Fifty years ago, on August 1, 1966, twenty-five year old student Charles Whitman killed 16 people and wounded at least 32 more at UT Austin. A former Marine sharpshooter, he went to the 28th-floor observation deck of the UT Tower and began shooting people on the ground as they walked by or tried to hide. A news cameraman set up a camera under the tower so the shooting was broadcast on television. Several police officers and a recently retired Air Force officer made their way to the top of the tower not knowing what they would find and, after the rampage had lasted 96 minutes, Houston McCoy and Ramiro Martinez killed the sniper. Later it was found that Whitman had killed his mother and wife in the early hours of the morning.
These events were seared into the memory of everyone living in Austin, but historians have neglected the story and, for decades, the university avoided and eventually suppressed it. A small plaque on a hard to locate rock was only erected in 2008. Why?

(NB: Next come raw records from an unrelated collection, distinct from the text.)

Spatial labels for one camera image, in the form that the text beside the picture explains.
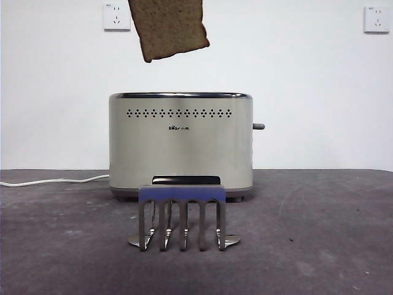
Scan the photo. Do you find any brown bread slice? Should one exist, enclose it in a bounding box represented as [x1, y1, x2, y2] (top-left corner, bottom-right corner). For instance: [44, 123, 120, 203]
[127, 0, 211, 64]

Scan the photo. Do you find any cream two-slot toaster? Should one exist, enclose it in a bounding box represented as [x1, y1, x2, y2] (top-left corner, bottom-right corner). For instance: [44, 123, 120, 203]
[108, 91, 254, 203]

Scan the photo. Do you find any metal toast rack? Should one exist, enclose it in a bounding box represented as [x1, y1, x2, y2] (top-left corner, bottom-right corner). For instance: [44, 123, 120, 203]
[127, 184, 242, 252]

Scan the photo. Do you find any white wall socket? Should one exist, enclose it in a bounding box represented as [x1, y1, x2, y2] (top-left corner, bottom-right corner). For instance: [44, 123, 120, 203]
[364, 6, 391, 35]
[103, 3, 131, 33]

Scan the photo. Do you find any white power cable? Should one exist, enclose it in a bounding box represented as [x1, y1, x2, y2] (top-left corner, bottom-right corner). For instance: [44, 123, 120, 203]
[0, 174, 111, 187]

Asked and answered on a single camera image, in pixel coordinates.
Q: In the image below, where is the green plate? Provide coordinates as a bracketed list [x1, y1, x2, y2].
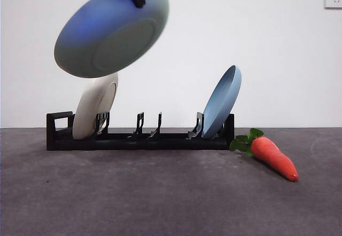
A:
[53, 0, 170, 79]

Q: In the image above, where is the cream plate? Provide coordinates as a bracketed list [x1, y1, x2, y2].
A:
[72, 71, 119, 141]

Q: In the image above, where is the orange carrot with green leaves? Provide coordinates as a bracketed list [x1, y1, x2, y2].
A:
[229, 128, 299, 182]

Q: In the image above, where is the blue plate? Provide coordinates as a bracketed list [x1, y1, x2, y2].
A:
[201, 65, 243, 139]

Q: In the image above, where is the black plate rack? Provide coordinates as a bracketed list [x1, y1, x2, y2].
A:
[46, 111, 235, 151]

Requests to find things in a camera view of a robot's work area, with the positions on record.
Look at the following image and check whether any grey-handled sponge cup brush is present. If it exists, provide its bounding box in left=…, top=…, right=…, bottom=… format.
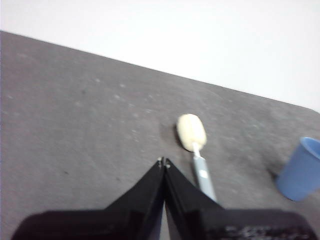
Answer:
left=176, top=113, right=218, bottom=203

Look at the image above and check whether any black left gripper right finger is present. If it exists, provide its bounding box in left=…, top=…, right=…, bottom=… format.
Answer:
left=164, top=158, right=319, bottom=240

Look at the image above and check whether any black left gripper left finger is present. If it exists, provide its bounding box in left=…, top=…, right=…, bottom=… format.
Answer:
left=11, top=156, right=165, bottom=240

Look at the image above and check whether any blue plastic cup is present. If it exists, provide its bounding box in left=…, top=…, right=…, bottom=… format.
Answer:
left=275, top=136, right=320, bottom=202

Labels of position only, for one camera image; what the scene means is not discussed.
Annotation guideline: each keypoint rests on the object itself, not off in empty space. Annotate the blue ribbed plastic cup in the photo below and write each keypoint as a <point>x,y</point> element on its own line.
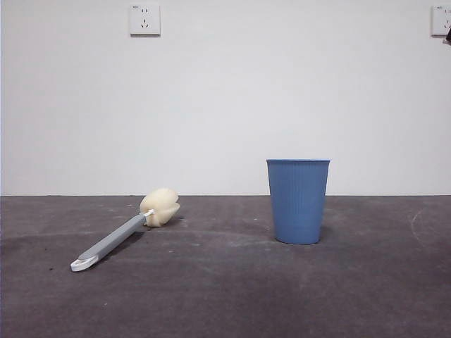
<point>297,204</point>

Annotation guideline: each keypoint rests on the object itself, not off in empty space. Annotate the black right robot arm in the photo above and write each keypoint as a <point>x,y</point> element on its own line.
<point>449,37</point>

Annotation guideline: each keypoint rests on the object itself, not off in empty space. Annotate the white wall socket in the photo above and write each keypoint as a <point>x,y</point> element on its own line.
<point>145,19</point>
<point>440,19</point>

In Spring 2016, as the fiftieth anniversary neared, graduate students in the UT History Department’s Public History seminar led by Joan Neuberger decided to make the history of the tower shooting more widely available and accessible to the public. They examined documents in local archives and wrote a collection of historical essays on many important aspects of that day’s events, as well as on the historical context, and the aftermath. And they put these essays on a website (BehindTheTower.org). In this episode, Neuberger discusses the project with four of those students: Itza Carbajal, Maria Hammack, Rebecca Johnston, and John Lisle.